Клюв, у которого тогда было скучное имя, увидел на лице брата внезапное раздражение, сразу же смытое улыбкой; и мальчик порадовался, потому что не любил привычку брата плакать. Старшие братья никогда так не делали, и он сам не будет делать, когда станет старшим.
Потом брат подошел и с той же слабой улыбкой сказал: – Я хочу, чтобы ты вышел, малыш. Возьми игрушки и уходи.
Клюв широко раскрыл глаза. Брат никогда не просил подобного. Они всегда уживались в сарае. – Ты не хочешь поиграть со мной?
– Не сейчас, – ответил брат. Клюв заметил, как трясутся его руки: значит, в главном доме произошло
– Поиграй, и легче станет, – предложил Клюв.
– Знаю. Но не сегодня.
– Потом? – Клюв подобрал восковых поселян.
– Посмотрим.
Бывают решения, которые не кажутся решениями; иногда выбор делается неосознанно. Так случается и в детстве, и у взрослых людей. Прижав к себе восковичков, Клюв вышел на солнцепек. Стояли жаркие дни середины лета – солнце пекло, и фигурки заплакали от радости, едва он выстроил их вдоль старого межевого камня, который давно уже ничего не обозначал.
Камень находился на расстоянии семнадцати маленьких шагов Клюва. Он врос в землю на краю дороги, которая затем поворачивала и спускалась к мосту над речкой (в ней раньше жили гольяны, а потом река пересохла и гольяны умерли, ибо могут дышать лишь под водой). Он выстроил восковичков и вдруг вспомнил, что надо кое-что спросить у брата.
Неудачные решения, загадочный выбор.
О чем он хотел спросить? Воспоминаний не осталось. Память об этом исчезла, расплавилась. Тогда стояла сильная жара…
У входа он снова увидел брата – тот сидел, свесив ноги с балки – потом скользнул вниз, но не упал на пол – обвязанная вокруг шеи вереска поймала его на полпути.
Тут же лицо его стало синим, язык высунулся, глаза вылезли на лоб. Брат плясал в воздухе, пиная столбы солнечного света.
Клюв бросился к нему – брат неудачно поиграл с веревкой, она его душит! Схватил руками дергающиеся ноги и попытался поддержать тело. Изо всех сил.
Он стоял и кричал – или не кричал, потому что это было заброшенное место и на помощь надеяться не приходилось.
Брат попытался отпихнуть его. Брат ударил кулаком по макушке Клюва, но не сильно, потому что Клюв был маленьким и руки брата почти не доставали до него.
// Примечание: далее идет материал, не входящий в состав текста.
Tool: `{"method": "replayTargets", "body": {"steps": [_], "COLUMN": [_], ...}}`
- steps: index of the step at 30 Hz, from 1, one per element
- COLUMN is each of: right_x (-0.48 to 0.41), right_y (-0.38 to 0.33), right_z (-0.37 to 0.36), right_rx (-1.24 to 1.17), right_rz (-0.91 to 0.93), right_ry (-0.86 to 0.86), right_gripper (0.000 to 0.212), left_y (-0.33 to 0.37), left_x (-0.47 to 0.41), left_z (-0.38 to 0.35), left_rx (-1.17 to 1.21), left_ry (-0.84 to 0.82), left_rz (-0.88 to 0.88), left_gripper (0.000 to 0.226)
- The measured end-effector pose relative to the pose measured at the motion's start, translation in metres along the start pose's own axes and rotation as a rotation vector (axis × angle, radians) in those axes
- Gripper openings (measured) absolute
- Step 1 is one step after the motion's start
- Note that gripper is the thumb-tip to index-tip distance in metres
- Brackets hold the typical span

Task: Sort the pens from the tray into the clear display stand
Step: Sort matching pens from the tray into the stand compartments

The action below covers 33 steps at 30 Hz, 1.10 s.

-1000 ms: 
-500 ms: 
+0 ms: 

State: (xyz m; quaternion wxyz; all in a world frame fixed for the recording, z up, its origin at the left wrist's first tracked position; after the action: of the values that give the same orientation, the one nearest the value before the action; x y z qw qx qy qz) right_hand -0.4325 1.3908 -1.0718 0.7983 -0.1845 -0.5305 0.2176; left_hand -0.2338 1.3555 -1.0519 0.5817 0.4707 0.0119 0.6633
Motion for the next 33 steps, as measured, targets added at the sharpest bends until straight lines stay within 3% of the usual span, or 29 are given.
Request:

Так что Клюв продолжал держать.
Огонь пробудился в мышцах его рук. Плеч. Шеи. Ноги подгибались, потому что ему приходилось стоять на цыпочках – если он перемещал руки ниже колен брата, тот сгибал колени, отпихивался и снова начинал задыхаться.
Все тело Клюва пылало.
Ноги не слушались его. И руки тоже. Он слабел, и брат задыхался. По лицу и ладоням Клюва потекли струйки мочи. В воздухе вдруг мерзко запахло – брат никогда прежде не портил воздух. Во всем виновата неудачная игра с веревкой!
Клюв больше не мог. Вечная проблема младшего брата, каковым был он. Судороги наконец прекратились, ноги брата стали мягкими, податливыми. Ногти руки легонько поцарапали щеку Клюва, но лишь потому, что Клюв дернулся. Сами по себе руки были неподвижны.
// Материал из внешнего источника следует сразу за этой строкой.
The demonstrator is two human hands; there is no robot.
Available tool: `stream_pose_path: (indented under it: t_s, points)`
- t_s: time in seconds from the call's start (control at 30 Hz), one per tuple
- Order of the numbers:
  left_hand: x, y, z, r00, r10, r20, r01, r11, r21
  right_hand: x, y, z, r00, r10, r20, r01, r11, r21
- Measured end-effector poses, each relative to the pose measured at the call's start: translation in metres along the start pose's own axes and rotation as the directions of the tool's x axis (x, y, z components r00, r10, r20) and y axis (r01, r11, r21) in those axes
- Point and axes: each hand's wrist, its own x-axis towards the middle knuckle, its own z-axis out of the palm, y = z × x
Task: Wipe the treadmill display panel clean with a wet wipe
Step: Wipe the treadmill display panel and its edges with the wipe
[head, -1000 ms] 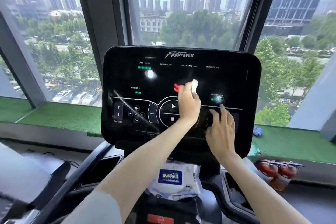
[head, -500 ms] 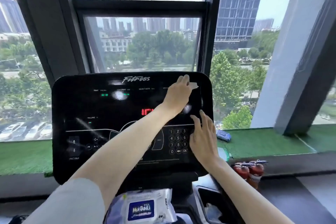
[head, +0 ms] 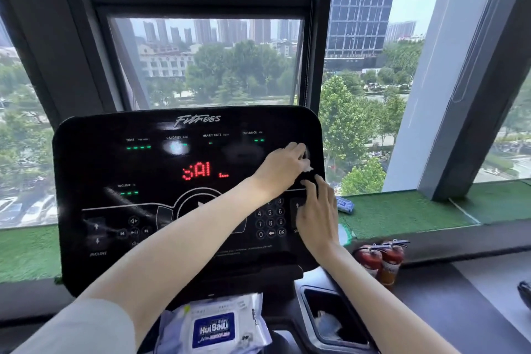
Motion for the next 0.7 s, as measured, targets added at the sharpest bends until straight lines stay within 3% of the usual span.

Хорошо что брат больше не борется с ним: значит, он сумел ослабить петлю и отдыхает. Это было хорошо, потому что Клюв мог лишь висеть, держась руками за колени брата.
Он оставался в таком положении, пока в третий ночной звон сарай не осветил фонарь одного из посланных на поиски детей слуг.